INSTRUCTIONS TO FOLLOW →
Reproduce all of the data, making sure that no line differs from the original.

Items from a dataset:
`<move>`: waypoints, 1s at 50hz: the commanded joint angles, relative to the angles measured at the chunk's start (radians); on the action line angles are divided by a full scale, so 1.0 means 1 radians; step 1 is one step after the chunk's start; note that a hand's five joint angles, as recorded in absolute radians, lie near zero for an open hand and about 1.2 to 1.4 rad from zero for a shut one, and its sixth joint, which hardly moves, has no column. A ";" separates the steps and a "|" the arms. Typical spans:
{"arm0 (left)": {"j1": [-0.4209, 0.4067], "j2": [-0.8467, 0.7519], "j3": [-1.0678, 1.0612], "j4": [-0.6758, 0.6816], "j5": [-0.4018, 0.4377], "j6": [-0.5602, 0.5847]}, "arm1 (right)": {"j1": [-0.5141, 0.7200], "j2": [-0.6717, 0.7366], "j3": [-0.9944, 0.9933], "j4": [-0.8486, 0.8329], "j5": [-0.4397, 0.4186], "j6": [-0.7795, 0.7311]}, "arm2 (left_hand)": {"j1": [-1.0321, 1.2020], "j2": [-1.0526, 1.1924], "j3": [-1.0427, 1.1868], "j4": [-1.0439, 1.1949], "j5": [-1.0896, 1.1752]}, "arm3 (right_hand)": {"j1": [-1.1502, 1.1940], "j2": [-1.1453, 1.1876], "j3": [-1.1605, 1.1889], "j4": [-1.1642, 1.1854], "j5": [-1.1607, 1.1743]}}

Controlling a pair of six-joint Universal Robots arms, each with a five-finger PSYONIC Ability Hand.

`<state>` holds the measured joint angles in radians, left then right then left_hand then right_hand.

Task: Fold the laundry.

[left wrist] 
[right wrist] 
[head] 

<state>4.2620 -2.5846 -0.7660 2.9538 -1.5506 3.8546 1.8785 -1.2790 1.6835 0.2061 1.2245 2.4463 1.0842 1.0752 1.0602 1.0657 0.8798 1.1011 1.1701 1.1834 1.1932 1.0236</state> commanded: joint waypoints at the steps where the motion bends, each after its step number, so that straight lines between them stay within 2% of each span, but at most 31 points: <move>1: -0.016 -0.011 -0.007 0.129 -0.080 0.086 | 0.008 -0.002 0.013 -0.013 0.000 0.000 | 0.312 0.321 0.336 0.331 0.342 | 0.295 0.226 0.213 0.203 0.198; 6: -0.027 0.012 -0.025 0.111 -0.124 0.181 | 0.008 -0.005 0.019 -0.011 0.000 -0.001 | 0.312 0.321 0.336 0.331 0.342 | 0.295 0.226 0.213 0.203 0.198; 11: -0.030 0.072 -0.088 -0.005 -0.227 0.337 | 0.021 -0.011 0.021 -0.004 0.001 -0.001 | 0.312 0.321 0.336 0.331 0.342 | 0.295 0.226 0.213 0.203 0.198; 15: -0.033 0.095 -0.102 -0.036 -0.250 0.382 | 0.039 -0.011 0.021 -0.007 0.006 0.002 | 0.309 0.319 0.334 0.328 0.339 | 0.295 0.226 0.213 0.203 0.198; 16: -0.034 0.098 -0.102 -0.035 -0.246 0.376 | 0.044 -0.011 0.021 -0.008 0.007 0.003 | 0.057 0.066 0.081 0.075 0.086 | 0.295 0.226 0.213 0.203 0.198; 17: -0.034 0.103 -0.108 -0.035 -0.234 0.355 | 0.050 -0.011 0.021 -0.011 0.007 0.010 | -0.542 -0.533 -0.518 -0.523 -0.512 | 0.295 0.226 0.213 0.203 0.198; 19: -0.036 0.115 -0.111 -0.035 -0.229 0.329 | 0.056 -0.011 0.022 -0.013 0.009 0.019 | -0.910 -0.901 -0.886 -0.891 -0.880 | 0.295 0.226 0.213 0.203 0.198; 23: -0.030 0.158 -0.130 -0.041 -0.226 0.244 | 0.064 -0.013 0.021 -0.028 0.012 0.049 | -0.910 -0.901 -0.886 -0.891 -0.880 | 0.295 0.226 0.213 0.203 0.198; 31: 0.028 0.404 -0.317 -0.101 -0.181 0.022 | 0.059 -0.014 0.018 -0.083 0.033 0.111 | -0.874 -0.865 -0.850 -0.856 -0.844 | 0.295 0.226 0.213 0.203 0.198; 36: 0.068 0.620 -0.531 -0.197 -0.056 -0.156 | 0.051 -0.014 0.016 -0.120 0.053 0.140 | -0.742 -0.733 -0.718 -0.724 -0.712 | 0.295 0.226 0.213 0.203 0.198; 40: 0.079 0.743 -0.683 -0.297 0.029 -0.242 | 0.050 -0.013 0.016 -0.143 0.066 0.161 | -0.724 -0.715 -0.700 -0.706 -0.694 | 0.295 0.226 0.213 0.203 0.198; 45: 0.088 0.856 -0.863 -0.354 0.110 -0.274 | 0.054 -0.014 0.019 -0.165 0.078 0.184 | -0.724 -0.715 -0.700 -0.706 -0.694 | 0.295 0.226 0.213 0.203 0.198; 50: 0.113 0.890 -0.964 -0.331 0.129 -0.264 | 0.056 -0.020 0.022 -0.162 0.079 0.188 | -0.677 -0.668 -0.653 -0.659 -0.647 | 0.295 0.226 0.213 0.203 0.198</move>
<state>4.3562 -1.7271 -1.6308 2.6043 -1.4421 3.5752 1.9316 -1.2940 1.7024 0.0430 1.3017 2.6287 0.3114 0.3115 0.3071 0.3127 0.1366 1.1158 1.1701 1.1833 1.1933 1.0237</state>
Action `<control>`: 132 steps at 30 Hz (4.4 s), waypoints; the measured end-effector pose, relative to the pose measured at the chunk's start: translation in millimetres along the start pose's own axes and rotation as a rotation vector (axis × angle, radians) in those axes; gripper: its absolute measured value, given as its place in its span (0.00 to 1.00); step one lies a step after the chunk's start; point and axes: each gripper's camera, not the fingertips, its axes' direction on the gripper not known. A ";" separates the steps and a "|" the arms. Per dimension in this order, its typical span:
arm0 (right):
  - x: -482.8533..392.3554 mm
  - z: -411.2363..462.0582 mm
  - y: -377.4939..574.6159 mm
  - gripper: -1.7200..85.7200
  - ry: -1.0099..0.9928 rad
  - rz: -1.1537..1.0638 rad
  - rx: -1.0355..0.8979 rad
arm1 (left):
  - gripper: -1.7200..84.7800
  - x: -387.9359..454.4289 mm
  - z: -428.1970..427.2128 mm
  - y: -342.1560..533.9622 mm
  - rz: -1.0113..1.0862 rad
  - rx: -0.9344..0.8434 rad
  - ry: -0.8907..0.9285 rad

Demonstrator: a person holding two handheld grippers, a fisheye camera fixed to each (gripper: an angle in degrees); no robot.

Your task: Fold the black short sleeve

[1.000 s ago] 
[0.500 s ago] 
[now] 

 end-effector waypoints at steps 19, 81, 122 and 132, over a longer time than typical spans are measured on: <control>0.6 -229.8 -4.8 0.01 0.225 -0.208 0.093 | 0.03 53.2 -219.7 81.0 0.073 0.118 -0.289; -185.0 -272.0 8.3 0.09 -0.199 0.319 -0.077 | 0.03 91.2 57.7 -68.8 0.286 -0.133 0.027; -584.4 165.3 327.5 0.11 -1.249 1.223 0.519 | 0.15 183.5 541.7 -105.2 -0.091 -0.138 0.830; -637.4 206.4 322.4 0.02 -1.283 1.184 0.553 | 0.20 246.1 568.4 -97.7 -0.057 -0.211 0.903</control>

WRITTEN ANSWER →
`<move>`: waypoints, 1s at 50hz: the commanded joint angles, relative to the angles measured at the chunk's start (radians); on the action line angles are divided by a full scale, so 1.0 means 1 radians; step 1 is one step after the chunk's start; note that a hand's five joint angles, as recorded in absolute radians, lie near zero for an open hand and about 1.2 to 1.4 rad from zero for a shut one, and its sixth joint, which hardly moves, has no column. A ";" separates the steps and a "|" the arms. Typical spans:
{"arm0 (left)": {"j1": [-0.4209, 0.4067], "j2": [-0.8467, 0.7519], "j3": [-1.0678, 1.0612], "j4": [-0.6758, 0.6816], "j5": [-0.4018, 0.4377], "j6": [-0.5602, 0.5847]}, "arm1 (right)": {"j1": [-0.5141, 0.7200], "j2": [-0.6717, 0.7366], "j3": [-0.9944, 0.9933], "j4": [-0.8486, 0.8329], "j5": [-0.4397, 0.4186], "j6": [-0.7795, 0.7311]}, "arm2 (left_hand)": {"j1": [-1.0321, 1.2020], "j2": [-1.0526, 1.1924], "j3": [-1.0427, 1.1868], "j4": [-1.0439, 1.1949], "j5": [-1.0896, 1.1752]}, "arm3 (right_hand)": {"j1": [-1.1502, 1.1940], "j2": [-1.1453, 1.1876], "j3": [-1.1605, 1.1889], "j4": [-1.1642, 1.1854], "j5": [-1.1607, 1.1743]}}

Controlling a pair of six-joint Universal Robots arms, each with a five-finger PSYONIC Ability Hand.

`<state>` holds the measured joint angles in radians, left then right then left_hand then right_hand.

Task: Fold the laundry.

[left wrist] 
[right wrist] 
[head] 

<state>4.2620 -2.5846 -0.7660 2.9538 -1.5506 3.8546 1.8785 -1.2790 1.6835 0.2061 1.2245 2.4463 1.0842 1.0752 1.0602 1.0657 0.8798 1.1011 1.1701 1.1834 1.1932 1.0236</state> commanded: joint waypoints at the steps where the motion bends, each after its step number, so that straight lines between them stay within 2% of each span, but at most 31 points: <move>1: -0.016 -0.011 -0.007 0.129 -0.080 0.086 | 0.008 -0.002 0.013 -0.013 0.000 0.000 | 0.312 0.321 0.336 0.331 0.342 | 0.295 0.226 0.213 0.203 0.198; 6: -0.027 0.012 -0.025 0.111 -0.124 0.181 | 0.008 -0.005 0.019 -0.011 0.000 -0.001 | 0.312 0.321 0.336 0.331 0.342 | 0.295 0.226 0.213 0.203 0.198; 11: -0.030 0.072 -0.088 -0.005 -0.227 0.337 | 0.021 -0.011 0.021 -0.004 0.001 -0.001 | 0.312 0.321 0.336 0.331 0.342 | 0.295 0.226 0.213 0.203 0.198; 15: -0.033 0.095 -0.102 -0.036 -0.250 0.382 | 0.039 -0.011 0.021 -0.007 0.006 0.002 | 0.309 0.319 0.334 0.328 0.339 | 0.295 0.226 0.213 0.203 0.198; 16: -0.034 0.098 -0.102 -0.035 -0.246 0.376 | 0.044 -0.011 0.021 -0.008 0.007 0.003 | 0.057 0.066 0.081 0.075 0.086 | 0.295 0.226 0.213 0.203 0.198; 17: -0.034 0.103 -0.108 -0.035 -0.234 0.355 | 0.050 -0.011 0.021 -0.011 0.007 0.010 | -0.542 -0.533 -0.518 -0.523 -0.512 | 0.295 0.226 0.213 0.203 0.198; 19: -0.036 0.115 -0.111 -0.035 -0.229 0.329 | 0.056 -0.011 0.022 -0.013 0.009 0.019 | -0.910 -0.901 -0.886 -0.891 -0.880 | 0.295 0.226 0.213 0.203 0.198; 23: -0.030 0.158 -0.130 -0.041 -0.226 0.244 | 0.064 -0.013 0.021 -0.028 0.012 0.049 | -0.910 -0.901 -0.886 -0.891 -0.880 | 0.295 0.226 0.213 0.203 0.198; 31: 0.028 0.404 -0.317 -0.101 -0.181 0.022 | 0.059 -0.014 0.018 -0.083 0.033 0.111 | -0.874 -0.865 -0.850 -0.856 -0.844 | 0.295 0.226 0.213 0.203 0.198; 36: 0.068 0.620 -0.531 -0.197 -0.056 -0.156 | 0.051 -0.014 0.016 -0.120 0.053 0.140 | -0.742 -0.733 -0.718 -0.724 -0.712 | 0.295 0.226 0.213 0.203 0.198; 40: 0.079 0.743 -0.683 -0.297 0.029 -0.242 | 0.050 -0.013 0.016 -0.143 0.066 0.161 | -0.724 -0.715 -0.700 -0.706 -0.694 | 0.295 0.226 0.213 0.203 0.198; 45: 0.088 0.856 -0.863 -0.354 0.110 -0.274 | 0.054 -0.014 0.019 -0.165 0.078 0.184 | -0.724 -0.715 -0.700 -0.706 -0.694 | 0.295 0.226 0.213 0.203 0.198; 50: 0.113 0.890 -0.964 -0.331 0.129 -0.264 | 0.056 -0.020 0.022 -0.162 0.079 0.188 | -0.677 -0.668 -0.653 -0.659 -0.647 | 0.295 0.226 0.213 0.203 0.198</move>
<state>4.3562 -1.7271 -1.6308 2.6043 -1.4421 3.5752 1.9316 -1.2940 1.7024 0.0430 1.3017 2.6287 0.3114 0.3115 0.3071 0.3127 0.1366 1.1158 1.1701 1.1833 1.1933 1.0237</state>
Action `<control>`: 132 steps at 30 Hz (4.4 s), waypoints; the measured end-effector pose, relative to the pose measured at the chunk's start: translation in millimetres along the start pose's own axes and rotation as a rotation vector (axis × angle, radians) in those axes; gripper: its absolute measured value, given as its place in its span (0.00 to 1.00); step one lies a step after the chunk's start; point and axes: each gripper's camera, not the fingertips, its axes' direction on the gripper not known. A ";" separates the steps and a "|" the arms. Per dimension in this order, its typical span:
arm0 (right):
  - x: -482.8533..392.3554 mm
  - z: -411.2363..462.0582 mm
  - y: -377.4939..574.6159 mm
  - gripper: -1.7200..85.7200
  - ry: -1.0099..0.9928 rad
  - rz: -1.1537..1.0638 rad
  - rx: -1.0355..0.8979 rad
arm1 (left):
  - gripper: -1.7200..84.7800
  - x: -387.9359..454.4289 mm
  - z: -428.1970..427.2128 mm
  - y: -342.1560..533.9622 mm
  - rz: -1.0113..1.0862 rad
  - rx: -0.9344..0.8434 rad
  - ry: -0.8907..0.9285 rad

Demonstrator: a person holding two handheld grippers, a fisheye camera fixed to each (gripper: an angle in degrees); no robot.

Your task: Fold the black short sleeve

[1.000 s ago] 
[0.500 s ago] 
[now] 

 end-effector waypoints at steps 19, 81, 122 and 132, over a longer time than typical spans are measured on: <control>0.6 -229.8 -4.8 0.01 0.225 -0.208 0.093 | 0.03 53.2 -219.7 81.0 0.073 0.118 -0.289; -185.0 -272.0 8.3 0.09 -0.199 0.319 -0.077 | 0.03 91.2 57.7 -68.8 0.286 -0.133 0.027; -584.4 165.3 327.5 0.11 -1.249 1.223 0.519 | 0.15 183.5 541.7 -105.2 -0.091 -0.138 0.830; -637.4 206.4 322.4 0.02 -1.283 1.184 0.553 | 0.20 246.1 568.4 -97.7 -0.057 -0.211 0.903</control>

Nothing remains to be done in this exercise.